A manifestação ocorreu depois de o presidente do STF, ministro Edson Fachin, defender que as investigações da Polícia Federal não podem atingir a “atividade jornalística legítima”. Fachin indicou que a controvérsia poderia chegar ao Plenário da Corte. Moraes, por sua vez, afirmou que a competência para julgar recursos no caso pertence à 1ª Turma.

Investigação envolve reportagens sobre Flávio Dino

Dino suspende quebra de sigilo de empresária amiga de Lulinha | Política |  Valor Econômico

STF investiga suposta perseguição contra Flávio Dino – Foto: Reprodução

A investigação tem como foco reportagens publicadas pelo jornalista Luís Pablo sobre o uso de veículos do Tribunal de Justiça do Maranhão (TJ-MA) relacionados a Flávio Dino. As apurações buscam esclarecer se houve crime de perseguição contra o ministro.

Nesse contexto, Moraes determinou a quebra do sigilo do celular do jornalista. A medida buscava identificar a fonte das informações, posteriormente apontada como o ex-secretário do governo do Maranhão Raimundo Cutrim.

A decisão provocou reações de associações, sindicatos e veículos de imprensa, que manifestaram preocupação com possíveis efeitos sobre o sigilo da fonte, protegido constitucionalmente. Luís Pablo, por sua vez, negou ter perseguido Dino e também afirmou que não recebeu dinheiro para publicar reportagens sobre o ministro.

Ao comentar o caso, Moraes disse que as investigações apontaram “risco real” à segurança de Dino e de sua família. Segundo o ministro, pedidos apresentados pela Polícia Federal e pela Procuradoria-Geral da República (PGR) mencionaram possíveis pagamentos ligados à divulgação de informações que teriam sido obtidas de maneira criminosa.
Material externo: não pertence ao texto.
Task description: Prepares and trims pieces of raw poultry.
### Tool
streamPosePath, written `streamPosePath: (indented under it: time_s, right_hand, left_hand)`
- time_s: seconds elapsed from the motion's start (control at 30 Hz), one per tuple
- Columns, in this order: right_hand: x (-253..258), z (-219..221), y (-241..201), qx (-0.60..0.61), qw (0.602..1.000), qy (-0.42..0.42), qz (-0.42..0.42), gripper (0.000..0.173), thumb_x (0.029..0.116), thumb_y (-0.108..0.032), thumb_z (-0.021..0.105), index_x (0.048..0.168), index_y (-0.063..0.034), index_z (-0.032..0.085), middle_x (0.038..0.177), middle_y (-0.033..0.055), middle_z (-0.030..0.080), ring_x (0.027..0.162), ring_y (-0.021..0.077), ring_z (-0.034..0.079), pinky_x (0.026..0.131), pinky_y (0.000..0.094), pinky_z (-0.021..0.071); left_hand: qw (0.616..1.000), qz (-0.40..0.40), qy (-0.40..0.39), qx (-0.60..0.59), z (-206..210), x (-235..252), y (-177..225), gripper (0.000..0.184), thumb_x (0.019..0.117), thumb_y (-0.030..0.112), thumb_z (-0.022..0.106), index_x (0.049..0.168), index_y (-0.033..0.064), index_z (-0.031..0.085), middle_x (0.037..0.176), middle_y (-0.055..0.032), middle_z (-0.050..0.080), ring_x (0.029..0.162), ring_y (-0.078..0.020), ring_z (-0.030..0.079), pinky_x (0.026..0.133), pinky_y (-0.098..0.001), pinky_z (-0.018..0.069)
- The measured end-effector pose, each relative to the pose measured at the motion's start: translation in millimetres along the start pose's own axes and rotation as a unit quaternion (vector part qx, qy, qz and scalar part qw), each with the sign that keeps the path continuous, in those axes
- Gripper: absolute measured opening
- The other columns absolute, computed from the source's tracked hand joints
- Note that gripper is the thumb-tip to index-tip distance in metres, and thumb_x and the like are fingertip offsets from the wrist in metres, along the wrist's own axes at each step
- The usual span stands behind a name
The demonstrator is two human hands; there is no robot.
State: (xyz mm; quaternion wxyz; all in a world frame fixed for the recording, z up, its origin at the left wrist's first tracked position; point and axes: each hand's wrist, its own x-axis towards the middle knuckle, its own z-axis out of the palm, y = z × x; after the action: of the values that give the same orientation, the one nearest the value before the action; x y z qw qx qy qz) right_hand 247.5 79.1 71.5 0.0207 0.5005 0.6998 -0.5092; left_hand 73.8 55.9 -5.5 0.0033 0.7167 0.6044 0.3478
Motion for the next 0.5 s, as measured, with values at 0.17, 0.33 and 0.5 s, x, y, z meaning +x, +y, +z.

Moraes diferencia jornalismo investigativo de prática criminosa

Moraes afirmou que o Supremo continuará protegendo as garantias constitucionais da imprensa, inclusive o sigilo da fonte. Contudo, sustentou que essas garantias não podem funcionar como um escudo para atividades ilícitas.

Não confundamos jornalistas investigativos com jornalistas investigados por práticas criminosas”, afirmou o ministro.

Na mesma manifestação, Moraes disse que o STF continuará atuando para proteger familiares de pessoas que, segundo ele, pratiquem crimes de forma remunerada enquanto se apresentam como jornalistas. O ministro também declarou que nenhuma garantia constitucional pode servir como “instrumento de impunidade”.

Por fim, Moraes reforçou que a 1ª Turma deverá analisar eventuais recursos e reafirmar o entendimento adotado no caso. Dessa forma, o ministro indicou que a discussão deve permanecer no colegiado, e não necessariamente ser submetida ao Plenário do Supremo.